House Lessons

There is any number of things I could say our small house taught us but here are some.

This house was sold ” as is” by the nephew of the owner who had died at least 3 yrs before, so it was in a very neglected state. Plus Mr. Clark was 90-something when he died so the house was already neglected due to the fact he was so old and couldn’t do any repairs. The bathroom was pretty much ruined by water damage. We had to gut the tiny bathroom and even the subfloor had to be removed. The prequel to this story is for another post.

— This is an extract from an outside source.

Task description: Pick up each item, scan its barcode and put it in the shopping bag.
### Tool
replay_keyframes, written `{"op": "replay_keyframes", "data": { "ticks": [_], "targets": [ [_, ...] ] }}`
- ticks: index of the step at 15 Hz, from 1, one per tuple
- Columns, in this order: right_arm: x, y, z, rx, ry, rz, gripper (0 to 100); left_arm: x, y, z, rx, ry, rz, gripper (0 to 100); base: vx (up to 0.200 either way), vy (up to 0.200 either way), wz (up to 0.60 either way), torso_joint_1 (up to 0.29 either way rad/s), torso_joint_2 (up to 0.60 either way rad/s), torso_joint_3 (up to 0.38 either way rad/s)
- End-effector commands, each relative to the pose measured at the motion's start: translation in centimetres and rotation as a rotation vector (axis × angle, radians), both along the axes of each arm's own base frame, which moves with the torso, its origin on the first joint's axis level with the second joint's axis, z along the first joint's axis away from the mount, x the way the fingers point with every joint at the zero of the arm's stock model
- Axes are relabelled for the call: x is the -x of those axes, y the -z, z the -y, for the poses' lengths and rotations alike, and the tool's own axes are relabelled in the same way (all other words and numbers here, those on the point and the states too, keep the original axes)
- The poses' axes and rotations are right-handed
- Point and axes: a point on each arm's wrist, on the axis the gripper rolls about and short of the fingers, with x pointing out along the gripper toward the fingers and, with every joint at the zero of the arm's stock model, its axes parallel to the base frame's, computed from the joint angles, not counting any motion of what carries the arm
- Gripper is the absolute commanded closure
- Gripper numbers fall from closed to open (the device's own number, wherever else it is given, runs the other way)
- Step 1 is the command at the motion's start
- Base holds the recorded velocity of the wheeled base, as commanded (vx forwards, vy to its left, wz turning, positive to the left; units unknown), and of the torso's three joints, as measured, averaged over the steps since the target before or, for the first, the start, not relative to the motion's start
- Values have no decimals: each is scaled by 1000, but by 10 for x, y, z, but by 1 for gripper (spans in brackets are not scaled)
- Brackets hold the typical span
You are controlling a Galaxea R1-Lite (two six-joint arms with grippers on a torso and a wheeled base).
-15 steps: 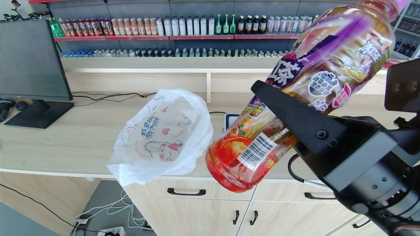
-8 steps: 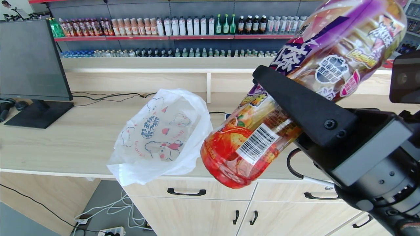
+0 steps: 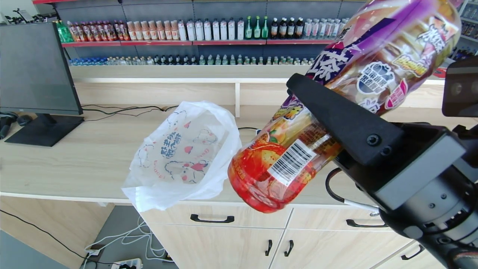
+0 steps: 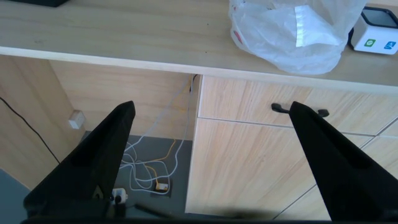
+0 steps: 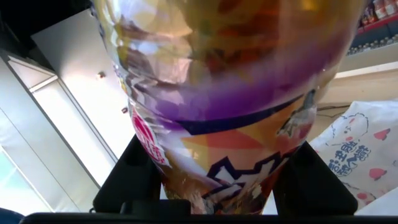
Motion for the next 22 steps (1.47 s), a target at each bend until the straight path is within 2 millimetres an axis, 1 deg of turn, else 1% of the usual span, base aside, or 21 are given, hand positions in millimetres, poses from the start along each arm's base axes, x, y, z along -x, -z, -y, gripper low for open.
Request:
{"op": "replay_keyframes", "data": {
  "ticks": [1, 2, 4, 6, 7, 8, 11, 13, 15, 17, 19, 21, 22],
  "targets": [
    [-2, 6, -2, 18, 13, -17, 100, 0, 0, 0, 0, 0, 0, 0, 0, 0, 0, 0, 0, 0],
    [-3, 7, -2, 19, 21, -23, 100, 0, 0, 0, 1, 0, 0, 0, 0, 0, 0, 0, 0, 0],
    [-15, 16, -3, 54, 72, -31, 100, 0, 0, 0, 1, 0, 2, 0, 0, 0, 0, 0, 0, 0],
    [-37, 26, 2, 96, 162, -40, 100, 0, 0, 0, 0, 0, 0, 0, 0, 0, 0, 0, 0, 0],
    [-43, 28, 2, 105, 181, -38, 100, 0, 0, 0, 0, 0, 0, 0, 0, 0, 0, 0, 0, 0],
    [-50, 34, 2, 130, 205, -44, 100, 0, 0, 0, 1, 0, 0, 0, 0, 0, 0, 0, 0, 0],
    [-61, 53, -7, 210, 231, -49, 100, 0, 0, 0, 0, 0, 0, 0, 0, 0, 0, 0, 0, 0],
    [-68, 68, -12, 301, 265, -11, 100, 0, 0, 0, 1, 0, 0, 0, 0, 0, 0, 0, 0, 0],
    [-81, 83, -15, 405, 337, 52, 100, 0, 0, 0, 1, 0, 0, 0, 0, 0, 0, 0, 0, 0],
    [-96, 90, -11, 488, 424, 126, 100, 0, 0, 0, 1, 0, 0, 0, 0, 0, 0, 0, 0, 0],
    [-107, 86, -8, 491, 475, 156, 100, 0, 0, 0, 0, 0, 0, 0, 0, 0, 0, 0, 0, 0],
    [-131, 81, 0, 490, 565, 189, 100, 0, 0, 0, 1, 0, 0, 0, 0, 0, 0, 0, 0, 0],
    [-139, 80, 2, 488, 591, 197, 100, 0, 0, 0, 1, 0, 0, 0, 0, 0, 0, 0, 0, 0]
  ]
}}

It took a very long time for me to understand that this was a very small house and only so much could realistically fit. ( I know, I know, it seems only logical). BUT I didn’t learn this for many years We had moved from a 1500 sq ft house to under 700sq ft. I tried to cram in all our stuff and for years( at least 15) just kept moving stuff around. So the first lesson was the house is a container and the container can only fit what it can fit. It is too small for 2 couches, a piano, a large oak table and on and on. I tried but it really was too much but I still tried. It really wasn’t till I started doing Flylady( around 2010) that I began to understand the relationship between clutter, stuff, collectibles, furniture, and SPACE. What I wanted was a house that worked for me with less stuff, less cleaning, less dusting of collectibles, moving piles of stuff constantly, etc.

Secondly, this is an OLD house and will never have the amenities of a newer house. Our floors creak and the foundation certainly needs some attention. Old houses are harder to keep clean and are always in need of some sort of upkeep that newer houses don’t require. Accepting this house was OLD just helped me get on with the actual living in it.

Thirdly, the layout is really just awful and I’ve had to adjust to this. There is no entry wat to speak of, You come into the kitchen after stepping into what is the front door where Barclay has his desk to one side and on the other is a low metal locker for odds and ends. This room was a porch we enclosed. If we had money, I would have repositioned the front entry in a completely different way. Of course, back then in 1995, with the little money we got from the sale of our house we did redo quite a bit including all the plumbing and electrical. Still, we never changed anything structurally or added on ( like a second bath or bedroom). We just didn’t have the money then nor now.

Four, finally this house taught me to SIMPLIFY everything. Living small is possible if you remove the excess and that is what this house taught me. There’s no question, that if we had money, I would have done remodeling and building but that is not the case so, it’s do what you can with what you’ve got.

If anything, this house taught me to be a minimalist in a way that works for me. It may not be ‘minimalist’ enough for someone else but I’ve pared done to the essentials of what I need and use and love.

There’s more to the story but that’s for another time.

8 thoughts on “House Lessons

  1. We too live in a small home,just under 1200 sq ft. We love it & are even happier that we own it outright. We managed to raise 2 kids here & did the absolute best we could w:what we had to work with financially. We’re in a great n’hood & we could care less what other people think. We’re happy!! It’s clean , orderly & not overloaded w/stuff we don’t want. We did add a 2nd bathroom (very small) years ago in the garage! Hey, it works for us just fine!!

    • That’s great you don’t have a mortgage. If we have one regret, it’s doing that last refi right before the 2008 crash. We were duped into going with a loan we couldn’t really do based on the company giving way overinflated appraisals. It was a hard lesson and if it wasn’t for Obama’s Dodd act where we could reduce the payments for x amount years, we would have lost everything. We did get thru and now we still have a mortgage but we manage somehow.

  2. I totally get the “old house” thing. We live in a 152 year old farmhouse that has had several incarnations. We totally gutted everything down to the original structure, raised it up to put in a foundation, rebuilt the entire house including all the plumbing, wiring and insulation (we live in a very cold country), roof, chimney etc. EVERYTHING – while having dogs, cats, babies and toddlers underfoot! Never again. Never, never, never. I love it but I don’t know what we were thinking when we bought it other than we were young and poor and it was cheap and out in the country which we wanted. Like you, I guess, I could easily fill a book with the adventures we had while “renovating”, including almost twice losing it in a flood!

    • Impressive, a 152-year-old house. This house was built as a summer cabin in 1949. Of course, the original owner lived here till he died in the early 1990’s.

  3. We’ve owned 4 houses all of them “old” when we bought them and all needed work. Each one had its own needs, pluses and minuses but they all became home because what happened in the house was way more important than the house. Still, being warm/cool, comfortable and enjoying your surroundings is vital and I’d say from your photos that you have made this house a home that is a lovely place to live. The setting is amazing.

  4. I love your post and totally understand where you’re coming from. We live in a 1200 sq. ft. house and it fits us great now. When we first purchased, there was just 2 of us..worked great. Then there were three…still worked great. Then there were four and five….very tight fit and thought of moving. Now we are retired and back to two and the house is paid for…Great!